Julia Bryan-Wilson
Minds Over Matter: Telepathy and Cold War Conceptualisms
From Cookie Jar 2
“I take at face value claims that it is possible to transmit thoughts in this manner, from one mind to another mind, without mediation. But what is at stake when artists try to beam ideas directly to their audiences, using mental energies to catalyze new forms?”
In “Minds Over Matter: Telepathy and Cold War Conceptualism,” Julia Bryan-Wilson investigates the eerie promise of telepathy that motivated visual artists and experimental musicians working across the globe in the 1960s and 1970s.
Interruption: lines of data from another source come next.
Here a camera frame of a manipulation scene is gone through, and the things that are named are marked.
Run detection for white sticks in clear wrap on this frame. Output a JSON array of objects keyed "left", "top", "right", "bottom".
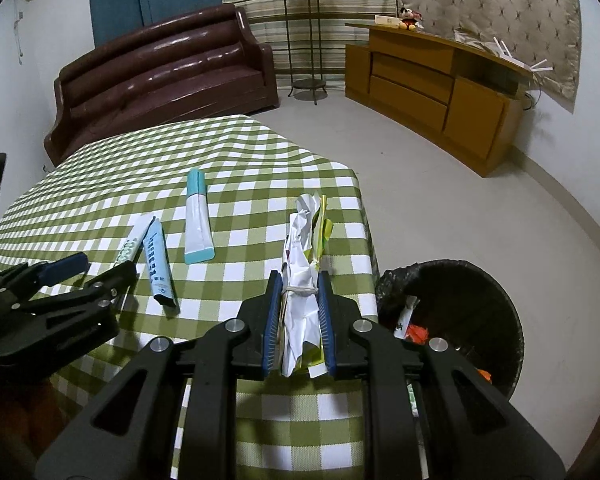
[{"left": 452, "top": 30, "right": 553, "bottom": 76}]

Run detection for white paper wrapper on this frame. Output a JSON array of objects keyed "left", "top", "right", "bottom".
[{"left": 279, "top": 192, "right": 336, "bottom": 378}]

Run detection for plush mouse toy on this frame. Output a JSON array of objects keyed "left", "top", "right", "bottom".
[{"left": 397, "top": 6, "right": 422, "bottom": 31}]

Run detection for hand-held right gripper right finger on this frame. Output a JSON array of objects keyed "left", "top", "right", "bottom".
[{"left": 316, "top": 270, "right": 566, "bottom": 480}]

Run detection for black metal plant stand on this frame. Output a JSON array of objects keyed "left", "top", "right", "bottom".
[{"left": 282, "top": 0, "right": 328, "bottom": 106}]

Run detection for blue curtain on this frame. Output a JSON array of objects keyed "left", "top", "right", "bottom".
[{"left": 87, "top": 0, "right": 223, "bottom": 46}]

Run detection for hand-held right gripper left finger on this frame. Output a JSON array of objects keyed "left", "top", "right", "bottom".
[{"left": 34, "top": 270, "right": 286, "bottom": 480}]

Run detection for quilted beige wall cloth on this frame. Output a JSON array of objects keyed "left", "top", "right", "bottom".
[{"left": 395, "top": 0, "right": 582, "bottom": 113}]

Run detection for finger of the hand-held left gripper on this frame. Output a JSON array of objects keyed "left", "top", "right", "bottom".
[
  {"left": 0, "top": 260, "right": 138, "bottom": 361},
  {"left": 0, "top": 252, "right": 90, "bottom": 311}
]

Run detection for wooden cabinet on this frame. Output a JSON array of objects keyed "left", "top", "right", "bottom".
[{"left": 344, "top": 22, "right": 536, "bottom": 177}]

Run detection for black trash bin with liner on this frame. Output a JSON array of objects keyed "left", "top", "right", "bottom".
[{"left": 375, "top": 259, "right": 525, "bottom": 401}]

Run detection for white green rolled tube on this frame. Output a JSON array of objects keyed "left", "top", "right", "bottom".
[{"left": 115, "top": 215, "right": 157, "bottom": 271}]

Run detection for blue tube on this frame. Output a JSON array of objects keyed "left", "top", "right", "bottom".
[{"left": 142, "top": 217, "right": 181, "bottom": 311}]

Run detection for dark brown leather sofa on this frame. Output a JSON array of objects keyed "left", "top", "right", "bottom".
[{"left": 43, "top": 3, "right": 281, "bottom": 167}]

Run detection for teal and white tube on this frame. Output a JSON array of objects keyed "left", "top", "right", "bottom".
[{"left": 184, "top": 169, "right": 216, "bottom": 265}]

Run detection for white green pack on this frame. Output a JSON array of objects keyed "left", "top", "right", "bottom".
[{"left": 392, "top": 295, "right": 421, "bottom": 341}]

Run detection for green checked tablecloth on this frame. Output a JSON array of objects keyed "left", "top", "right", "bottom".
[{"left": 0, "top": 114, "right": 378, "bottom": 480}]
This alternative art history maps a relay of artworks by women considered peripheral and men now canonized.
Julia Bryan-Wilson teaches art history at Columbia University and is curator-at-large at the Museu de Arte de São Paulo (MASP), where she most recently co-organized the international exhibition Histórias LGBTQIA+ (2024–25). Her books include Art Workers: Radical Practice in the Vietnam War Era (2009), Fray: Art and Textile Politics (2017), and Louise Nevelson’s Sculpture: Drag, Color, Join, Face (2023). She is the recipient of awards including an ASAP Book Prize, a Frank Jewett Mather Award, a Guggenheim Fellowship, and a Robert Motherwell Book Award.